## Aim of the task:
Line by line, retype the material with nothing left out.
= Beginning of Section =
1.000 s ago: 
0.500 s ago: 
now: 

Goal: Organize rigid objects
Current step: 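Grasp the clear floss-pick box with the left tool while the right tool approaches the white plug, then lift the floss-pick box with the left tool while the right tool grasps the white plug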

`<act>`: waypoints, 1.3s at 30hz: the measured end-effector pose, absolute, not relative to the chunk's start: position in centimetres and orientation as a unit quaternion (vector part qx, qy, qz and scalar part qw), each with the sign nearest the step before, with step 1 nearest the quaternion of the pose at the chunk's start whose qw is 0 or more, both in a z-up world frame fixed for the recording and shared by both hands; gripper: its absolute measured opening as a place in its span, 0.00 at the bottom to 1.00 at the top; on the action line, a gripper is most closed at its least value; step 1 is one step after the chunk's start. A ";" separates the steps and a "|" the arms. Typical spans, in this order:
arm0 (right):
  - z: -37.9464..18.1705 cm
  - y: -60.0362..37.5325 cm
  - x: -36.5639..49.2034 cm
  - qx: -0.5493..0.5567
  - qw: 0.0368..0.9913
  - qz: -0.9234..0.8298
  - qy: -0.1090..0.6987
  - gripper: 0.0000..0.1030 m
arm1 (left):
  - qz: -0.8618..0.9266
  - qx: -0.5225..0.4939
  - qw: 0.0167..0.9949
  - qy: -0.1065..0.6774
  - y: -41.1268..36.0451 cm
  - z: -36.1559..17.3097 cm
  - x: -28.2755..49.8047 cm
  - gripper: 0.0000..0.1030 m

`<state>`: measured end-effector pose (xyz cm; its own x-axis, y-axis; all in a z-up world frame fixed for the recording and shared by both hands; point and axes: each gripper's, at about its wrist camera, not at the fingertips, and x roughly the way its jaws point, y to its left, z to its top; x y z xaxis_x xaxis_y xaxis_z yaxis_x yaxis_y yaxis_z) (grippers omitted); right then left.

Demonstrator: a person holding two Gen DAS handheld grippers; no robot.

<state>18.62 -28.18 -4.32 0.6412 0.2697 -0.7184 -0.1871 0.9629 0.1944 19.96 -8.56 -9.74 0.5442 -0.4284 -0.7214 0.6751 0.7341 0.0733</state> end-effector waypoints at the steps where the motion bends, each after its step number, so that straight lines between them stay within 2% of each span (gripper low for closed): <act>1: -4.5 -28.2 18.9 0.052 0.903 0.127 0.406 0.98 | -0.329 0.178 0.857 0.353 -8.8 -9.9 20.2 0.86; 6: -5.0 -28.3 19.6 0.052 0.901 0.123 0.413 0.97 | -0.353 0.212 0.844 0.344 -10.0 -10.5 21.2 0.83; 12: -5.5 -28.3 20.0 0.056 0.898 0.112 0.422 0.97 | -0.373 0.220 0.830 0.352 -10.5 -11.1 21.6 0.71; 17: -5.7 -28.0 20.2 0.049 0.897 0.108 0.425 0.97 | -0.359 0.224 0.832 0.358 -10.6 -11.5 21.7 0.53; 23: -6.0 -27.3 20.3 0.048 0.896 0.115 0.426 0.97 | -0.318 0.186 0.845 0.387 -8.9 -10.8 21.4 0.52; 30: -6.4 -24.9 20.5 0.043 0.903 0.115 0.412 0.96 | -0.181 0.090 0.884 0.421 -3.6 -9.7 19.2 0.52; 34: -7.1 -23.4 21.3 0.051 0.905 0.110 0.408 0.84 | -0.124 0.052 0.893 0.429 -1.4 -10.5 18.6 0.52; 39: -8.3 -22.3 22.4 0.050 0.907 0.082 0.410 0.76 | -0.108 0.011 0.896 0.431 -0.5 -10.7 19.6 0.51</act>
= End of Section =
## Solution to the problem:
1.000 s ago: 
0.500 s ago: 
now: 

Goal: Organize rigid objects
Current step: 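Grasp the clear floss-pick box with the left tool while the right tool approaches the white plug, then lift the floss-pick box with the left tool while the right tool grasps the white plug
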
`<act>`: waypoints, 1.3s at 30hz: the measured end-effector pose, absolute, not relative to the chunk's start: position in centimetres and orientation as a unit quaternion (vector part qx, qy, qz and scalar part qw), each with the sign nearest the step before, with step 1 nearest the quaternion of the pose at the chunk's start whose qw is 0 or more, both in a z-up world frame fixed for the recording and shared by both hands; gripper: its absolute measured opening as a place in its span, 0.00 at the bottom to 1.00 at the top; on the action line, a gripper is most closed at its least value; step 1 is one step after the chunk's start. A ";" separates the steps and a "|" the arms. Typical spans, in this order:
arm0 (right):
  - z: -37.9464..18.1705 cm
  - y: -60.0362..37.5325 cm
  - x: -36.5639..49.2034 cm
  - qx: -0.5493..0.5567
  - qw: 0.0368..0.9913
  - qz: -0.9234..0.8298
  - qy: -0.1090..0.6987
  - gripper: 0.0000..0.1030 m
arm1 (left):
  - qz: -0.8618..0.9266
  - qx: -0.5225..0.4939
  - qw: 0.0167..0.9949
  - qy: -0.1065..0.6774
  - y: -41.1268..36.0451 cm
  - z: -36.1559..17.3097 cm
  - x: -28.2755..49.8047 cm
  - gripper: 0.0000..0.1030 m

`<state>`: measured end-effector pose (xyz cm; its own x-axis, y-axis; all in a z-up world frame fixed for the recording and shared by both hands; point and axes: each gripper's, at about its wrist camera, not at the fingertips, and x roughly the way its jaws point, y to its left, z to its top; x y z xaxis_x xaxis_y xaxis_z yaxis_x yaxis_y yaxis_z) (grippers omitted); right then left.

Demonstrator: a person holding two Gen DAS handheld grippers; no robot.

<state>18.62 -28.18 -4.32 0.6412 0.2697 -0.7184 -0.1871 0.9629 0.1944 19.96 -8.56 -9.74 0.5442 -0.4284 -0.7214 0.6751 0.7341 0.0733</state> end-effector waypoints at the steps where the motion bends, each after its step number, so that straight lines between them stay within 2% of each span (gripper low for closed): <act>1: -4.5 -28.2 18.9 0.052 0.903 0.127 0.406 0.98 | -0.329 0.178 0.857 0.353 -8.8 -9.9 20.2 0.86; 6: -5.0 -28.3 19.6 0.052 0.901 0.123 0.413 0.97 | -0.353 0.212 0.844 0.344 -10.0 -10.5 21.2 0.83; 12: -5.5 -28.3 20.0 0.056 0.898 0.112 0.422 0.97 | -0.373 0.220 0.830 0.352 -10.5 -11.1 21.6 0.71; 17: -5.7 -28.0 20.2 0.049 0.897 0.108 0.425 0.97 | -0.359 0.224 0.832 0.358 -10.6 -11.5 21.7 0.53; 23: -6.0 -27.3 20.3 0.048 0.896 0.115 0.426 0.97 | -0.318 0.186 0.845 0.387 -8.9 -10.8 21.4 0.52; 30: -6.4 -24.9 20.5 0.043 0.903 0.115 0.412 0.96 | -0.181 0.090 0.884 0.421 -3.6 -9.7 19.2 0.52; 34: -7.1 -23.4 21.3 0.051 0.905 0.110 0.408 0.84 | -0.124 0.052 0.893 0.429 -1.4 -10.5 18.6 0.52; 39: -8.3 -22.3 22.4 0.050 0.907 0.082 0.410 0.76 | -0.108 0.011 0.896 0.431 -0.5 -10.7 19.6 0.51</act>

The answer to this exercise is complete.